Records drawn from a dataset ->
==================================================
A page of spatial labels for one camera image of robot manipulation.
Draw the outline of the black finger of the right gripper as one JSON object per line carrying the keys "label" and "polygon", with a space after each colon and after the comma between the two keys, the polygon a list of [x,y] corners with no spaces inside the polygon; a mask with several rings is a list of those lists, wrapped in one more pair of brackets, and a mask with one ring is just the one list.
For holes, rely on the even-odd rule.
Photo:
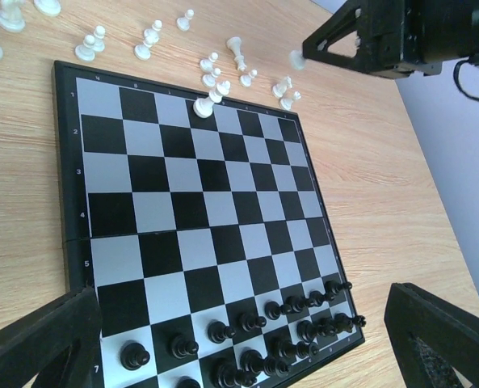
{"label": "black finger of the right gripper", "polygon": [[368,2],[360,0],[346,1],[330,18],[302,43],[304,59],[336,66],[345,70],[364,71],[361,59],[333,53],[330,47],[346,36],[358,31],[363,24],[359,21]]}

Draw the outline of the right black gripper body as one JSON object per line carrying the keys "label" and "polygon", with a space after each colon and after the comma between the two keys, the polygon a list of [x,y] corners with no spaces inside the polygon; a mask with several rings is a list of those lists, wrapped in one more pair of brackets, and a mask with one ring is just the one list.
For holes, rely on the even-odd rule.
{"label": "right black gripper body", "polygon": [[479,67],[479,1],[365,1],[355,16],[364,74],[437,75],[454,60]]}

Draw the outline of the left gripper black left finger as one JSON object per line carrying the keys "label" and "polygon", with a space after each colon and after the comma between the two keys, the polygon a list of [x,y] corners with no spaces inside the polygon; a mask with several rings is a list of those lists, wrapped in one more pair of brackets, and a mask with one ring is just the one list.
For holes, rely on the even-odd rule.
{"label": "left gripper black left finger", "polygon": [[0,330],[0,387],[85,387],[102,316],[91,287],[77,289]]}

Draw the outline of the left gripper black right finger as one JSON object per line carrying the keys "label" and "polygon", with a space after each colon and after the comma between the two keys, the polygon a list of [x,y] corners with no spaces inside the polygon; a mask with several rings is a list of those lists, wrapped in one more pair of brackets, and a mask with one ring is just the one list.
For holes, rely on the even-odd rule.
{"label": "left gripper black right finger", "polygon": [[393,283],[384,324],[408,387],[479,387],[479,318],[412,283]]}

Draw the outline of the black knight chess piece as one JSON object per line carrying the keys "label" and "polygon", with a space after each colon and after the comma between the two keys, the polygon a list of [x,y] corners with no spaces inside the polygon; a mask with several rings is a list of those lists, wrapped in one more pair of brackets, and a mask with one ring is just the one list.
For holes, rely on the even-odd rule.
{"label": "black knight chess piece", "polygon": [[182,377],[176,384],[176,388],[201,388],[198,381],[191,377]]}

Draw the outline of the black king chess piece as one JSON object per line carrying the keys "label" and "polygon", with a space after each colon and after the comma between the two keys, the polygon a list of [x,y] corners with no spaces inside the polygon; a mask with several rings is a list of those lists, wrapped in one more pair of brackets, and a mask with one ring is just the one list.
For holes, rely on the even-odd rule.
{"label": "black king chess piece", "polygon": [[267,345],[272,356],[284,359],[293,357],[305,359],[314,357],[319,353],[319,348],[314,342],[299,341],[294,344],[290,339],[280,336],[267,338]]}

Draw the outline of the black bishop chess piece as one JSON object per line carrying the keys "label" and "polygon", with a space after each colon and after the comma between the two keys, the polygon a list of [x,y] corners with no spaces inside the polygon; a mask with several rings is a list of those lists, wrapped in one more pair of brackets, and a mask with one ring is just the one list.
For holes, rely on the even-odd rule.
{"label": "black bishop chess piece", "polygon": [[248,386],[250,383],[250,375],[225,358],[218,359],[215,363],[212,370],[212,384],[215,387]]}

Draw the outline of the white king chess piece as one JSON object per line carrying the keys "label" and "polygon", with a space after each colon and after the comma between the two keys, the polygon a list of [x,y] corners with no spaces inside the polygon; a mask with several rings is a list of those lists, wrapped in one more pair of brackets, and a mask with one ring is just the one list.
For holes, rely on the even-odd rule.
{"label": "white king chess piece", "polygon": [[220,103],[224,96],[229,94],[231,83],[228,80],[219,82],[212,88],[208,97],[198,98],[193,104],[195,114],[200,118],[209,118],[213,114],[213,106]]}

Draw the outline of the black queen chess piece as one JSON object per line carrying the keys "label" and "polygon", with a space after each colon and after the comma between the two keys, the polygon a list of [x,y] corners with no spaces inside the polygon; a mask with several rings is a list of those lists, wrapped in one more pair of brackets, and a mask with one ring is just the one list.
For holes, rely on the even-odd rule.
{"label": "black queen chess piece", "polygon": [[268,377],[284,377],[291,372],[291,365],[284,360],[273,356],[262,357],[261,353],[254,350],[246,350],[241,354],[240,366],[247,372],[259,375],[265,373]]}

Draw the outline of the white chess piece cluster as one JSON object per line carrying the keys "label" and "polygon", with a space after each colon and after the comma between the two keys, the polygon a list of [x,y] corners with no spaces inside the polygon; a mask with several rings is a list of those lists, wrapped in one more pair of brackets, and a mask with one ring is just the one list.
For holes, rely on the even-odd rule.
{"label": "white chess piece cluster", "polygon": [[289,53],[289,61],[295,70],[303,70],[305,68],[306,59],[300,50],[292,50]]}
==================================================
Task brief -> Your copy of the entries must be exact and must contain no pictures.

Exercise answer ->
A page of spatial labels for one camera image of robot manipulation.
Draw the outline of the black finger of the right gripper as one JSON object per line carrying the keys "label" and "polygon", with a space after each colon and after the comma between the two keys, the polygon a list of [x,y] corners with no spaces inside the polygon; a mask with several rings is a list of those lists, wrapped in one more pair of brackets, and a mask with one ring is just the one list.
For holes, rely on the even-odd rule.
Photo:
{"label": "black finger of the right gripper", "polygon": [[368,2],[360,0],[346,1],[330,18],[302,43],[304,59],[336,66],[345,70],[364,71],[361,59],[333,53],[330,47],[346,36],[358,31],[363,24],[359,21]]}

Draw the outline of the right black gripper body as one JSON object per line carrying the keys "label" and "polygon", with a space after each colon and after the comma between the two keys, the polygon a list of [x,y] corners with no spaces inside the polygon; a mask with several rings is a list of those lists, wrapped in one more pair of brackets, and a mask with one ring is just the one list.
For holes, rely on the even-odd rule.
{"label": "right black gripper body", "polygon": [[479,67],[479,1],[365,1],[355,16],[364,74],[437,75],[454,60]]}

Draw the outline of the left gripper black left finger as one JSON object per line carrying the keys "label" and "polygon", with a space after each colon and after the comma between the two keys, the polygon a list of [x,y] corners with no spaces inside the polygon; a mask with several rings is a list of those lists, wrapped in one more pair of brackets, and a mask with one ring is just the one list.
For holes, rely on the even-odd rule.
{"label": "left gripper black left finger", "polygon": [[0,330],[0,387],[85,387],[102,316],[91,287],[77,289]]}

Draw the outline of the left gripper black right finger as one JSON object per line carrying the keys "label" and "polygon", with a space after each colon and after the comma between the two keys, the polygon a list of [x,y] corners with no spaces inside the polygon; a mask with several rings is a list of those lists, wrapped in one more pair of brackets, and a mask with one ring is just the one list.
For holes, rely on the even-odd rule.
{"label": "left gripper black right finger", "polygon": [[393,283],[384,324],[408,387],[479,387],[479,318],[412,283]]}

Draw the outline of the black knight chess piece as one JSON object per line carrying the keys "label" and "polygon", with a space after each colon and after the comma between the two keys, the polygon a list of [x,y] corners with no spaces inside the polygon; a mask with several rings is a list of those lists, wrapped in one more pair of brackets, and a mask with one ring is just the one list.
For holes, rely on the even-odd rule.
{"label": "black knight chess piece", "polygon": [[182,377],[176,384],[176,388],[201,388],[198,381],[191,377]]}

Draw the outline of the black king chess piece as one JSON object per line carrying the keys "label" and "polygon", with a space after each colon and after the comma between the two keys, the polygon a list of [x,y] corners with no spaces inside the polygon; a mask with several rings is a list of those lists, wrapped in one more pair of brackets, and a mask with one ring is just the one list.
For holes, rely on the even-odd rule.
{"label": "black king chess piece", "polygon": [[267,345],[272,356],[284,359],[293,357],[305,359],[314,357],[319,353],[319,348],[314,342],[299,341],[294,344],[290,339],[280,336],[267,338]]}

Draw the outline of the black bishop chess piece as one JSON object per line carrying the keys "label" and "polygon", with a space after each colon and after the comma between the two keys, the polygon a list of [x,y] corners with no spaces inside the polygon; a mask with several rings is a list of those lists, wrapped in one more pair of brackets, and a mask with one ring is just the one list.
For holes, rely on the even-odd rule.
{"label": "black bishop chess piece", "polygon": [[248,386],[250,383],[250,375],[225,358],[218,359],[215,363],[212,370],[212,384],[215,387]]}

Draw the outline of the white king chess piece as one JSON object per line carrying the keys "label" and "polygon", with a space after each colon and after the comma between the two keys, the polygon a list of [x,y] corners with no spaces inside the polygon; a mask with several rings is a list of those lists, wrapped in one more pair of brackets, and a mask with one ring is just the one list.
For holes, rely on the even-odd rule.
{"label": "white king chess piece", "polygon": [[220,103],[224,96],[229,94],[231,83],[228,80],[219,82],[212,88],[208,97],[198,98],[193,104],[195,114],[200,118],[209,118],[213,114],[213,106]]}

Draw the outline of the black queen chess piece as one JSON object per line carrying the keys "label" and "polygon", with a space after each colon and after the comma between the two keys, the polygon a list of [x,y] corners with no spaces inside the polygon; a mask with several rings is a list of those lists, wrapped in one more pair of brackets, and a mask with one ring is just the one list.
For holes, rely on the even-odd rule.
{"label": "black queen chess piece", "polygon": [[268,377],[284,377],[291,372],[291,365],[284,360],[273,356],[262,357],[261,353],[254,350],[246,350],[241,354],[240,366],[247,372],[259,375],[265,373]]}

Draw the outline of the white chess piece cluster as one JSON object per line carrying the keys "label" and "polygon", with a space after each colon and after the comma between the two keys, the polygon a list of [x,y] corners with no spaces inside the polygon; a mask with several rings is a list of those lists, wrapped in one more pair of brackets, and a mask with one ring is just the one list.
For holes, rely on the even-odd rule.
{"label": "white chess piece cluster", "polygon": [[289,53],[289,61],[295,70],[303,70],[305,68],[306,59],[300,50],[292,50]]}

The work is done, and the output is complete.